El problema es que lo que funciona para ganar atención no siempre sirve para gobernar.
La política del escándalo puede fortalecer temporalmente a una base de simpatizantes, pero también aumenta la polarización y dificulta la construcción de acuerdos.
Y ningún gobierno puede resolver problemas complejos únicamente con confrontación permanente.
El riesgo de prometer demasiado
Existe además una tentación constante en la política moderna: ofrecer soluciones inmediatas para problemas que llevan décadas acumulándose.
Las campañas prometen transformaciones extraordinarias. Los gobiernos generan expectativas enormes. Pero tarde o temprano la realidad impone límites.
Cuando la distancia entre la promesa y los resultados se vuelve demasiado grande, aparece la decepción ciudadana.
Y esa decepción termina alimentando nuevamente la desconfianza que afecta a todo el sistema político.

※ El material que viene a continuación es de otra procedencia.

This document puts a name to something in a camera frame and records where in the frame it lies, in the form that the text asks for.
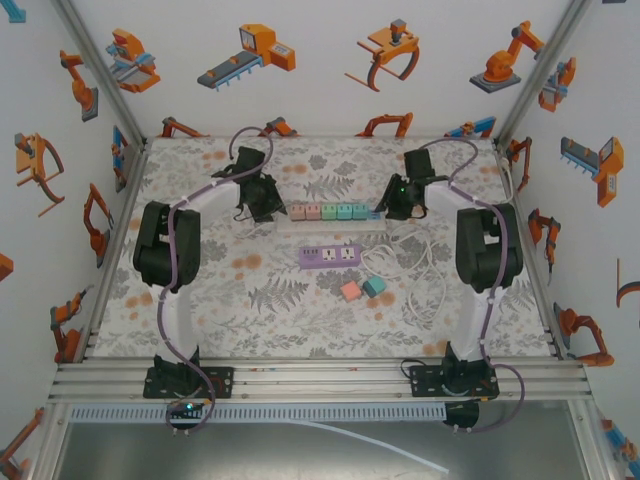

Entender la época para poder gobernar
El principal desafío para cualquier gobernante, partido, consultor o aspirante no es solamente ganar una elección.
Es entender el momento histórico en el que le toca actuar.
Las estrategias que funcionaron hace veinte años difícilmente funcionarán hoy. El entorno es más rápido, más fragmentado, más emocional y mucho más desconfiado.
Por eso, antes de diseñar una campaña, construir una candidatura o planear una estrategia de gobierno, conviene hacerse una pregunta sencilla:
¿Estamos entendiendo realmente la época en la que vivimos?
Porque quienes siguen utilizando las recetas del pasado pueden tardar en darse cuenta de lo que ocurre.
Pero políticamente, ya llegaron tarde.